Que conclut finalement le rapport de Dominique Gillot et d’Ambroise Dupont ? Que la maîtrise de l’autonomie s’apprend. Si toutes les universités n’ont pas encore atteint un rythme de croisière dans la mise en œuvre de leurs nouvelles « responsabilités et compétences élargies », il n’en demeure pas moins que la loi LRU a ouvert une dynamique de progrès sur laquelle aucune université ne souhaite revenir.

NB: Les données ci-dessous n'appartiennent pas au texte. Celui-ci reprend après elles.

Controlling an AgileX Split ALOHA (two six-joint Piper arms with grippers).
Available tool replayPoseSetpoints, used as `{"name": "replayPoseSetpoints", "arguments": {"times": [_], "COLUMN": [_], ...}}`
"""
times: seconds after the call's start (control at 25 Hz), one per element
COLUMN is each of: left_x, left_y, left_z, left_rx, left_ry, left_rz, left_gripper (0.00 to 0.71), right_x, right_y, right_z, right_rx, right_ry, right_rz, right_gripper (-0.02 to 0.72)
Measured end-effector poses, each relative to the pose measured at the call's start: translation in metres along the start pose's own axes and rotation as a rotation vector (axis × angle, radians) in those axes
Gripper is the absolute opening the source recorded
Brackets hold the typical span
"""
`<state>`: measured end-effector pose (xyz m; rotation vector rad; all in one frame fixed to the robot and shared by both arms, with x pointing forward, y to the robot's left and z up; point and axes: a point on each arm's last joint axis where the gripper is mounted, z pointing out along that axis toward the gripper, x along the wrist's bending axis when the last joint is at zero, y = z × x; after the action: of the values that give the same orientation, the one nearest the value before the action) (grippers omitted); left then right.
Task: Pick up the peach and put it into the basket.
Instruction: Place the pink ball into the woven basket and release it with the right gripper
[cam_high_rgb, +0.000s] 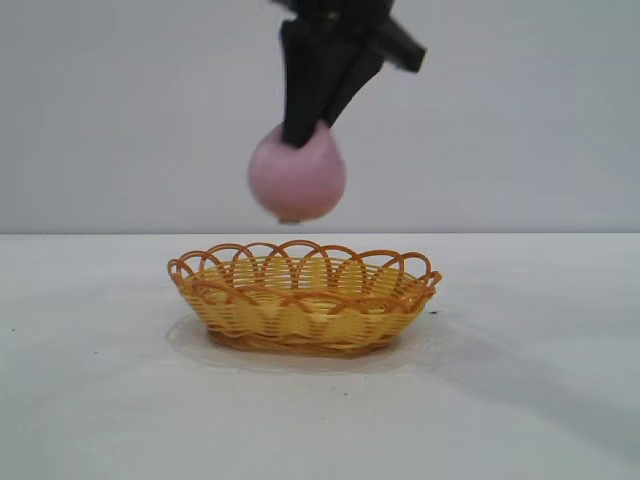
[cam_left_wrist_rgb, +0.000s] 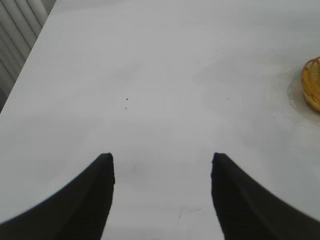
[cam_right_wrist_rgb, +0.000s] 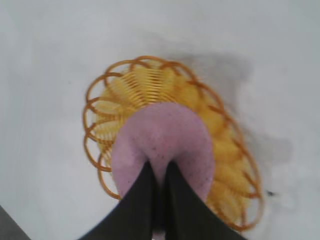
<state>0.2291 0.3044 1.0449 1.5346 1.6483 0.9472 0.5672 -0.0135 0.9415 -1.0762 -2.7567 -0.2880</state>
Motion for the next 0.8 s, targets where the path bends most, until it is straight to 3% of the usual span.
{"name": "replayPoseSetpoints", "arguments": {"times": [0.04,0.08,0.16,0.28,0.4,0.48,0.56,0.68,0.8], "left_x": [0.0,0.0,0.0,0.0,0.0,0.0,0.0,0.0,0.0], "left_y": [0.0,0.0,0.0,0.0,0.0,0.0,0.0,0.0,0.0], "left_z": [0.0,0.0,0.0,0.0,0.0,0.0,0.0,0.0,0.0], "left_rx": [0.0,0.0,0.0,0.0,0.0,0.0,0.0,0.0,0.0], "left_ry": [0.0,0.0,0.0,0.0,0.0,0.0,0.0,0.0,0.0], "left_rz": [0.0,0.0,0.0,0.0,0.0,0.0,0.0,0.0,0.0], "left_gripper": [0.418,0.418,0.418,0.418,0.418,0.418,0.418,0.418,0.418], "right_x": [0.0,0.0,-0.001,-0.001,0.0,0.003,0.006,-0.01,-0.056], "right_y": [0.0,0.0,-0.001,-0.005,-0.008,-0.008,-0.01,-0.019,-0.034], "right_z": [0.001,0.001,0.001,0.001,-0.009,-0.026,-0.051,-0.093,-0.118], "right_rx": [0.002,0.004,0.015,0.055,0.068,0.028,-0.037,-0.129,-0.168], "right_ry": [0.0,0.001,-0.004,-0.013,-0.031,-0.048,-0.081,-0.184,-0.276], "right_rz": [0.003,0.006,0.003,0.023,0.054,0.065,0.08,0.158,0.27], "right_gripper": [0.058,0.058,0.176,0.297,0.293,0.334,0.319,0.319,0.319]}}
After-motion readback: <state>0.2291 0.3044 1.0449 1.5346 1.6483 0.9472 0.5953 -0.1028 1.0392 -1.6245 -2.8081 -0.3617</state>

La pierre d’achoppement est ailleurs : sans le budget nécessaire, point d’autonomie possible. Dès lors, pourquoi prévoir simplement une loi d’orientation ? Le Gouvernement a-t-il peur de s’engager ? Dans un contexte budgétaire contraint, on peut comprendre une certaine prudence, mais l’enseignement supérieur et la recherche sont précisément les éléments clés pour ouvrir de nouvelles perspectives professionnelles à nos jeunes et faire participer notre pays à la compétition mondiale de l’intelligence.

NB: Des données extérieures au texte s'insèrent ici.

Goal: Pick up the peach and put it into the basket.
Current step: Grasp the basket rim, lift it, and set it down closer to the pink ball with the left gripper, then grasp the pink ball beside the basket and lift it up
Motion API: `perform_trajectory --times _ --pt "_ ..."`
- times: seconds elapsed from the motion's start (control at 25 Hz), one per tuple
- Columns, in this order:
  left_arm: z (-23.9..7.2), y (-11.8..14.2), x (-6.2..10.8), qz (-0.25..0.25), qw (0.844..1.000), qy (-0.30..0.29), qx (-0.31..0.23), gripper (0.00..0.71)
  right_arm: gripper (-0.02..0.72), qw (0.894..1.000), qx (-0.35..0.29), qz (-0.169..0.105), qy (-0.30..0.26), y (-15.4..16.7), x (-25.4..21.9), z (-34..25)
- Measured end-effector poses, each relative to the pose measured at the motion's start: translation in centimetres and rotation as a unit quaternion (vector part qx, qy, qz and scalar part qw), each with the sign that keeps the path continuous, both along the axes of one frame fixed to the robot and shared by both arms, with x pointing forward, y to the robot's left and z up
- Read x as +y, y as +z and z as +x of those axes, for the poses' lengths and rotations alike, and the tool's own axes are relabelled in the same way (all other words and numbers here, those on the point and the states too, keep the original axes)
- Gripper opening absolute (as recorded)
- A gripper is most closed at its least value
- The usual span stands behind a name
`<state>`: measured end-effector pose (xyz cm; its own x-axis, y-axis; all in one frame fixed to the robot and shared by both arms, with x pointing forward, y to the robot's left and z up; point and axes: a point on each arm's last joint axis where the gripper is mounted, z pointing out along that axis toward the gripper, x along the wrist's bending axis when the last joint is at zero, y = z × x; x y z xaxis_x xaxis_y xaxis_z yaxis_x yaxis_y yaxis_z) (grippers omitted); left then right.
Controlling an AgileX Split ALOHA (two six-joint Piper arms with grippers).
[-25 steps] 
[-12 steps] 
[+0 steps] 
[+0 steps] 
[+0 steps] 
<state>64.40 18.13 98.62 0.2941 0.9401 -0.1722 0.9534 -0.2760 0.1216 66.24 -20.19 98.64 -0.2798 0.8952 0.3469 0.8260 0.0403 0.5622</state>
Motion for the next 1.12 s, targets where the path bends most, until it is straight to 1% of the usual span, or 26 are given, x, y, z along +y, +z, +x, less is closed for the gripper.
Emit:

Je rappelle que, sous le précédent quinquennat, le budget des universités a augmenté de 25 % en moyenne, et jusqu’à plus de 50 % pour certaines d’entre elles. L’État a augmenté deux fois plus les moyens en cinq ans qu’au cours des dix années précédentes.

La frilosité de la nouvelle majorité est un mauvais signe envoyé aux acteurs de l’enseignement supérieur. Le projet de loi que nous examinerons la semaine prochaine n’a rien pour les rassurer. Au lieu de développer l’autonomie, il la bride ; au lieu de sécuriser les modes de fonctionnement, il les complexifie.

Vous aurez beau, madame la ministre, invoquer ce rapport pour justifier vos choix, ces justifications cacheront mal le vrai propos de la réforme : défaire ce qui a été fait par la majorité précédente et « recentraliser » le système. Nous tenterons la semaine prochaine de vous faire entendre nos arguments et de relayer ainsi les inquiétudes des professionnels de l’enseignement supérieur et de la recherche.

Le sujet est d’une telle importance qu’il faut se garder de toute attitude partisane. C’est d’ailleurs la raison pour laquelle je tiens à féliciter les rapporteurs, dont le travail a été empreint d’une grande rigueur et d’un réel sens de l’écoute.